Arah Pembinaan dan Pesan Pengelola Lapas
Dalam arahannya, Kepala Seksi Pembinaan dan Pendidikan (Kasi Binadik) Lapas Tual, Iswan Ternate, menekankan pentingnya keseimbangan antara pembinaan fisik dan spiritual. Ia menyatakan bahwa waktu di dalam lapas tidak hanya untuk menjalani hukuman, tetapi juga kesempatan untuk pemulihan diri dan pembentukan karakter.
"Kami ingin memastikan bahwa waktu yang dihabiskan warga binaan di dalam Lapas bukan sekadar menjalani hukuman, melainkan masa untuk memulihkan diri. Pembinaan rohani ini adalah pondasi utama agar mereka memiliki kekuatan mental untuk berubah dan tidak mengulangi kekeliruan yang sama,"

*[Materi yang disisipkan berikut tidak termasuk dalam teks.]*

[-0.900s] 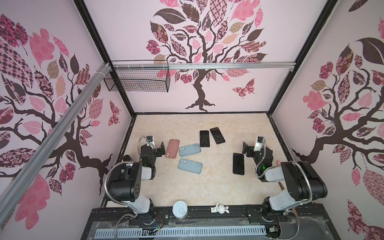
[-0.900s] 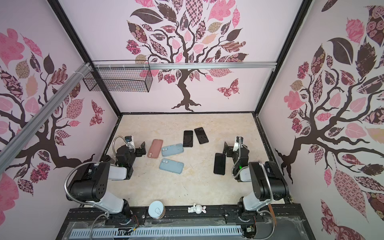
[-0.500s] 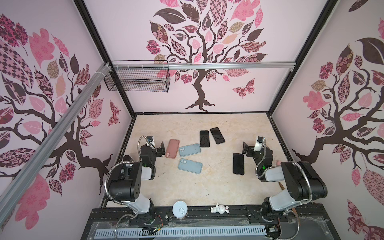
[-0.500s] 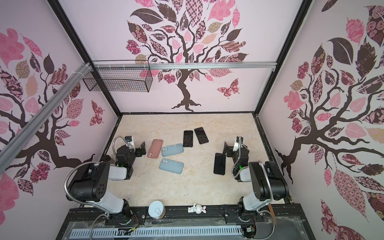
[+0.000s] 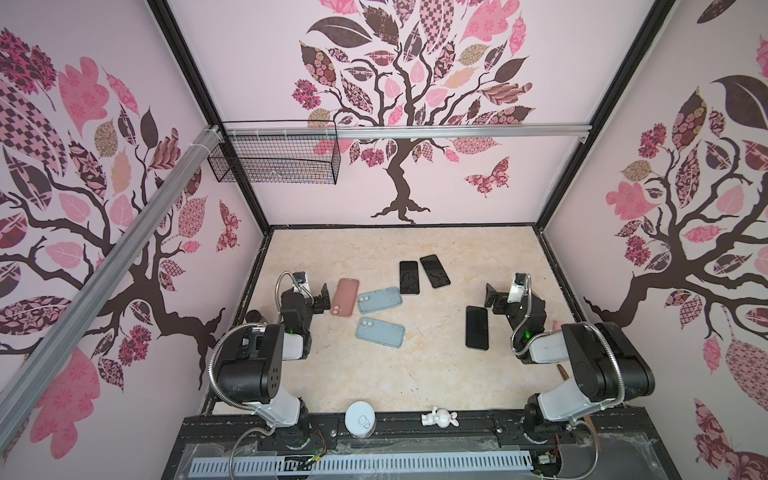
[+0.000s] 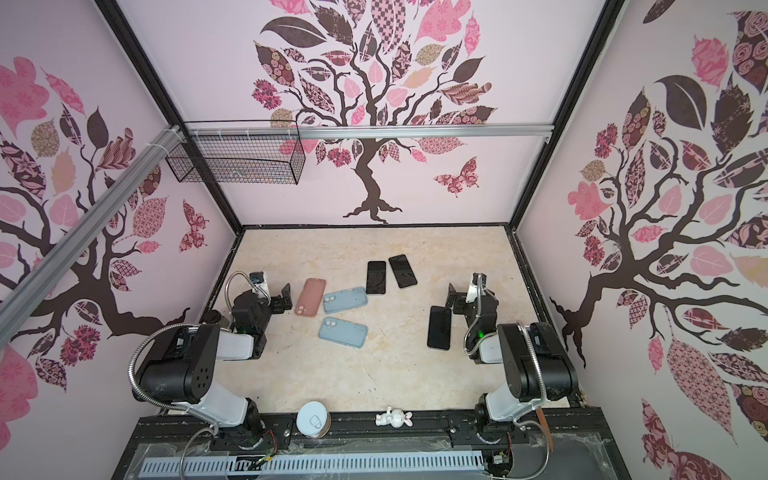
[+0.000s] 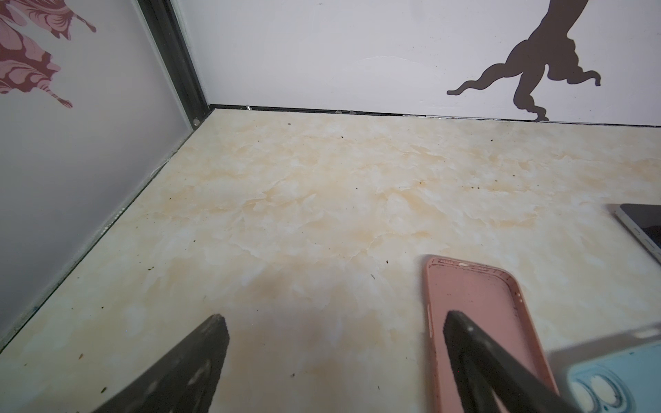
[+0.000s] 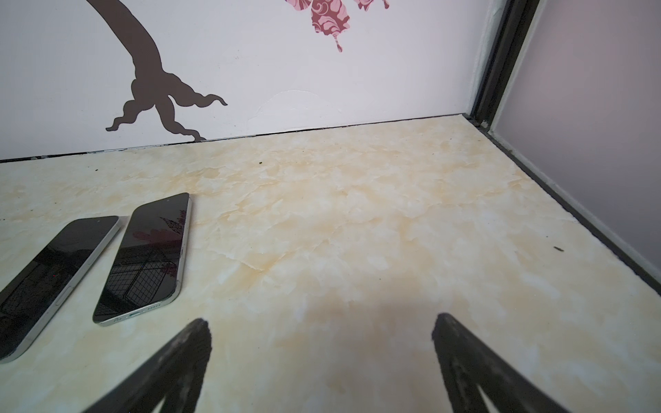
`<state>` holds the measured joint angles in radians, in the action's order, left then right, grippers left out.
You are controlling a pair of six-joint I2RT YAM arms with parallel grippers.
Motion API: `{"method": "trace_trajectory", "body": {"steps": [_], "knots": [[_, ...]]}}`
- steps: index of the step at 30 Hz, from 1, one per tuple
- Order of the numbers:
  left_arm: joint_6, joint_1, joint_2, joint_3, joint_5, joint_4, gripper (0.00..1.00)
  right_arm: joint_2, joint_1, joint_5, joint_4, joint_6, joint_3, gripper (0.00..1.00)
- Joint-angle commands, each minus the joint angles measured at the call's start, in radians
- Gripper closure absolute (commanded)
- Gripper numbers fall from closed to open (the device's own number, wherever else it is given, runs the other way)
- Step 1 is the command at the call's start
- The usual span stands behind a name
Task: Put the phone into the phone case
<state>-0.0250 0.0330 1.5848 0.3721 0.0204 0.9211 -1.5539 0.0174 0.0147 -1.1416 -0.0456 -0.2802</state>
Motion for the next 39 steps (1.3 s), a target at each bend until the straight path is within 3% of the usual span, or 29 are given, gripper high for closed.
{"method": "trace_trajectory", "body": {"steps": [1, 12, 18, 22, 26, 29, 33, 39], "knots": [[0.008, 0.004, -0.003, 0.007, -0.006, 0.011, 0.03, -0.014, -0.001, 0.009, -0.022, 0.004, -0.009, 0.00], [-0.004, 0.003, -0.015, -0.015, 0.038, 0.040, 0.03, -0.010, -0.001, 0.011, -0.027, 0.004, -0.003, 0.00], [0.014, -0.051, -0.191, -0.004, 0.172, -0.134, 0.03, 0.014, 0.001, 0.034, -0.037, 0.000, 0.002, 0.00], [0.017, -0.151, -0.298, 0.041, 0.323, -0.300, 0.03, 0.146, 0.013, 0.064, 0.242, 0.004, -0.089, 0.00], [-0.089, -0.205, -0.423, 0.176, 0.384, -0.622, 0.03, 0.280, 0.041, 0.066, 0.586, -0.050, -0.210, 0.00], [-0.204, -0.211, -0.475, 0.307, 0.366, -0.906, 0.03, 0.353, 0.099, 0.063, 0.799, -0.082, -0.285, 0.00], [-0.315, -0.209, -0.501, 0.443, 0.239, -1.211, 0.03, 0.399, 0.148, -0.006, 1.012, -0.182, -0.375, 0.01], [-0.427, -0.213, -0.559, 0.414, -0.022, -1.377, 0.07, 0.375, 0.163, -0.275, 1.220, -0.285, -0.437, 0.00]]}}
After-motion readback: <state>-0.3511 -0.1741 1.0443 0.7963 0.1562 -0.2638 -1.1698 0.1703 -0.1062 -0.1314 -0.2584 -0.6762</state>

Pernyataan tersebut menegaskan komitmen pengelola Lapas Tual dalam menyediakan layanan yang memperhatikan hak-hak spiritual warga binaan sebagai bagian dari proses pembinaan kepribadian.
Peran Penyuluh Agama dan Fokus Materi
Tim Penyuluh Agama Katolik dari Kemenag Malra memberikan materi yang menitikberatkan pada pertobatan dan harapan baru. Dalam pendekatan yang bersifat humanis, penyuluh mengajak warga binaan melakukan refleksi pribadi serta memandang masa pemidanaan sebagai ruang untuk membangun kembali masa depan yang lebih baik.

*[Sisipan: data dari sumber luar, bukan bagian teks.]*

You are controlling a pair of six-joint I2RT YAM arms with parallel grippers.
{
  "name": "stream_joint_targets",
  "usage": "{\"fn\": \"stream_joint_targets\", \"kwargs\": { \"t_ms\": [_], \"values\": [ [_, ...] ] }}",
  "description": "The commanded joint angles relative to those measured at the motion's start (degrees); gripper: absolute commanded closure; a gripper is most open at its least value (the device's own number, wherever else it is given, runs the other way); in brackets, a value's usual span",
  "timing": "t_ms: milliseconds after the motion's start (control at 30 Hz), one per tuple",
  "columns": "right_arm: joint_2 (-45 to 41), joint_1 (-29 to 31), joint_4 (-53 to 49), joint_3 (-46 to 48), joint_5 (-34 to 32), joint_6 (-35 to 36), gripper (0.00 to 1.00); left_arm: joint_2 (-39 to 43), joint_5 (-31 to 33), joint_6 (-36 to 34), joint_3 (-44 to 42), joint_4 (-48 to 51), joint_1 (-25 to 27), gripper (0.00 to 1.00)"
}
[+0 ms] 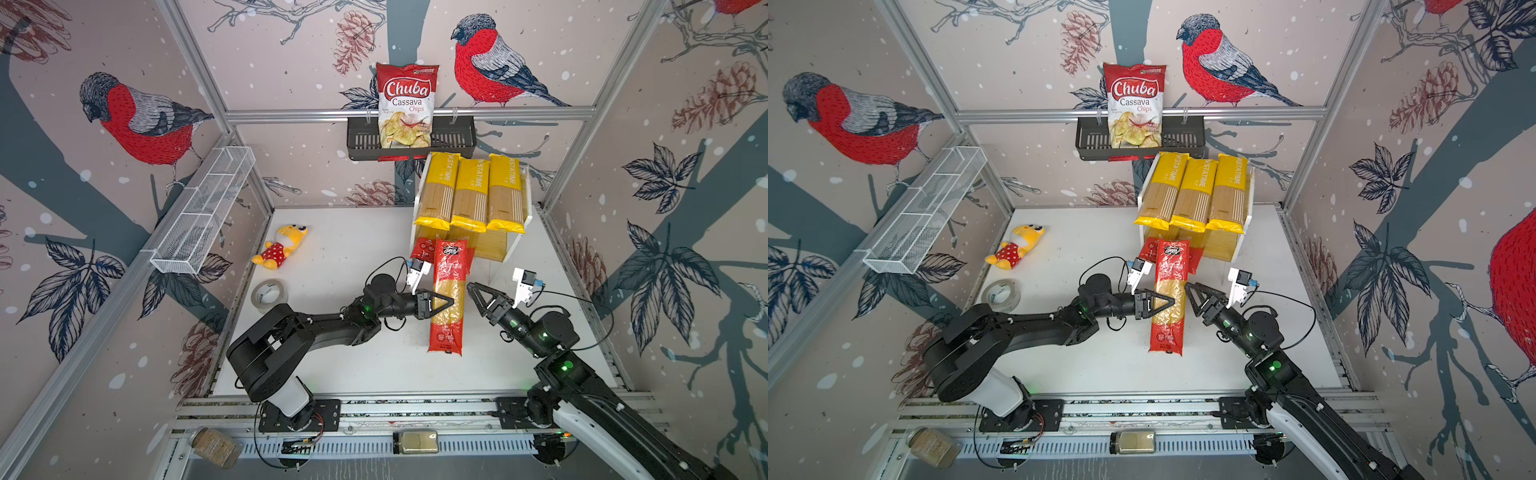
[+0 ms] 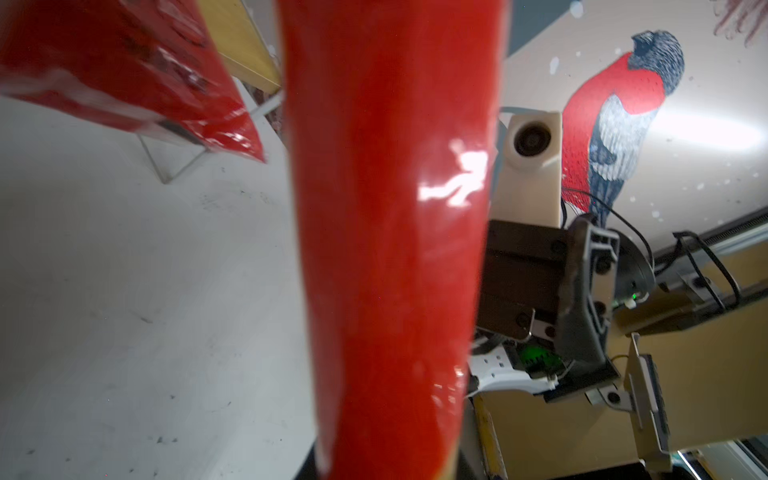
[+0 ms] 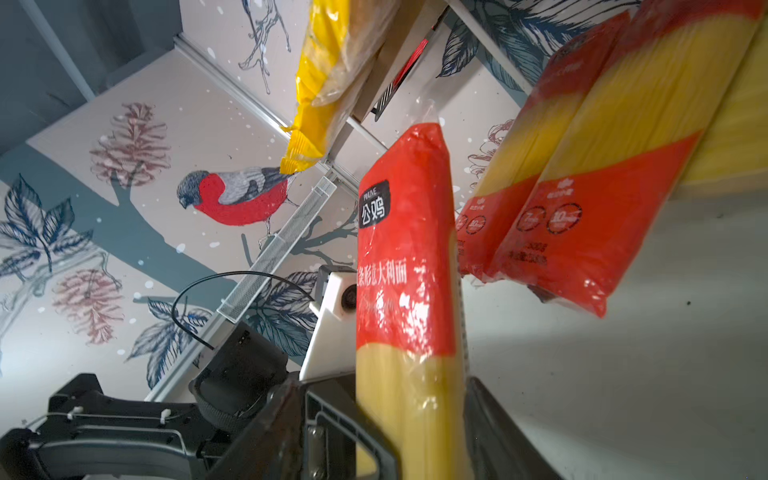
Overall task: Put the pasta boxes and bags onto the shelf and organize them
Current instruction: 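Lift the red pack upright with both grippers, raising its end toward the shelf, then push the upright pack onto the lower shelf tier beside the red packs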
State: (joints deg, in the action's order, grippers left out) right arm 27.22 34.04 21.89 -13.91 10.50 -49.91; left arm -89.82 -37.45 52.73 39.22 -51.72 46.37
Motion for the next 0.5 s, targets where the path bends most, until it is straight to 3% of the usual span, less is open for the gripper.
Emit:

"Tuhan tidak pernah melihat seberapa jauh kita terjatuh, melainkan seberapa tulus kita ingin bangkit dan berbalik kepada-Nya. Tempat ini (Lapas) bisa menjadi ruang retret pribadi bagi bapak-ibu sekalian untuk merajut kembali masa depan yang penuh harapan,"
Pernyataan tersebut disampaikan oleh Patriks Kia, anggota Tim Penyuluh Agama Katolik Kemenag Malra, yang memimpin sesi penguatan iman bagi warga binaan Katolik.

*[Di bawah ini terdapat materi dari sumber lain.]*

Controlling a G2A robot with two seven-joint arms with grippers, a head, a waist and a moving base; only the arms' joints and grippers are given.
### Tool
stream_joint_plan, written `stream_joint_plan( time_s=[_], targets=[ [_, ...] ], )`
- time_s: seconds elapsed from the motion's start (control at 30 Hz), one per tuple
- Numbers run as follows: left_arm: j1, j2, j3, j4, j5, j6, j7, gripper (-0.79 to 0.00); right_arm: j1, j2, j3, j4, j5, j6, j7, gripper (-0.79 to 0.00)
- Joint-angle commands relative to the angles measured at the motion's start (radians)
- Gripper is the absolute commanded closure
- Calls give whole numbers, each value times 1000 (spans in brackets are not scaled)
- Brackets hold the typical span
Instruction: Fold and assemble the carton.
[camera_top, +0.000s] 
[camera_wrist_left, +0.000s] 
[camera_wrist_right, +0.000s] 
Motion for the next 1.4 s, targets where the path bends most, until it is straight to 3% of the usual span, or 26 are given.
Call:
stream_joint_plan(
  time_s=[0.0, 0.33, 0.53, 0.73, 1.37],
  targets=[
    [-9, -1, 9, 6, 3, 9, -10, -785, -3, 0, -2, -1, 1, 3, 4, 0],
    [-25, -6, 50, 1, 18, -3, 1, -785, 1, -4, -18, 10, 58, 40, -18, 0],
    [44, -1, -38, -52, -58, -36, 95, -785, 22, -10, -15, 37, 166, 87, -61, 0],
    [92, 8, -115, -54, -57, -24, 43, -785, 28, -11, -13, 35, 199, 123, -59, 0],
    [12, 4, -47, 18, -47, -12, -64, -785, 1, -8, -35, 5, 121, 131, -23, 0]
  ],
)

Pelaksanaan dan Harapan Keberlanjutan
Kegiatan berlangsung khidmat dan tertib di lingkungan Lapas. Pengelola berharap kolaborasi antara Lapas Tual dan Kemenag Malra dapat berjalan secara berkesinambungan, sehingga pembinaan rohani menjadi bagian integral dari upaya pembentukan karakter dan persiapan reintegrasi warga binaan ke masyarakat.
- Pelaksana: Lapas Kelas IIB Tual bekerja sama dengan Kemenag Maluku Tenggara.
- Peserta: Warga binaan beragama Katolik di Lapas Tual.
- Fokus materi: Penguatan iman, pertobatan, dan membangun harapan untuk perubahan.
Bagi keluarga narapidana dan masyarakat luas, aktivitas semacam ini berkaitan langsung dengan proses reintegrasi sosial dan upaya menurunkan risiko residivisme. Pembinaan rohani dianggap oleh pengelola sebagai salah satu unsur penting dalam proses pembentukan sikap tanggung jawab dan kesadaran moral warga binaan.
Implikasi Lokal
Di tingkat lokal, pelibatan lembaga keagamaan dalam pembinaan lapas memperlihatkan model kerja sama antara instansi pemasyarakatan dan penyuluh keagamaan yang dapat ditiru oleh pemangku kepentingan lain. Pendekatan yang humanis bertumpu pada hak asasi warga binaan dan memberi ruang bagi proses introspeksi yang konstruktif.
| Aspek | Keterangan |
|---|---|
| Lokasi | Lingkungan Lapas Kelas IIB Tual, Langgur |
| Pelaksana | Lapas Tual dan Tim Penyuluh Agama Katolik Kemenag Malra |
| Tanggal | 18 Agustus 2026 |
Pengelola Lapas dan penyuluh berharap kegiatan ini tidak hanya menjadi aksi sekali jalan, melainkan bagian dari rangkaian pembinaan yang berkelanjutan untuk mempersiapkan warga binaan kembali ke tengah masyarakat dengan bekal spiritual dan mental yang lebih kuat.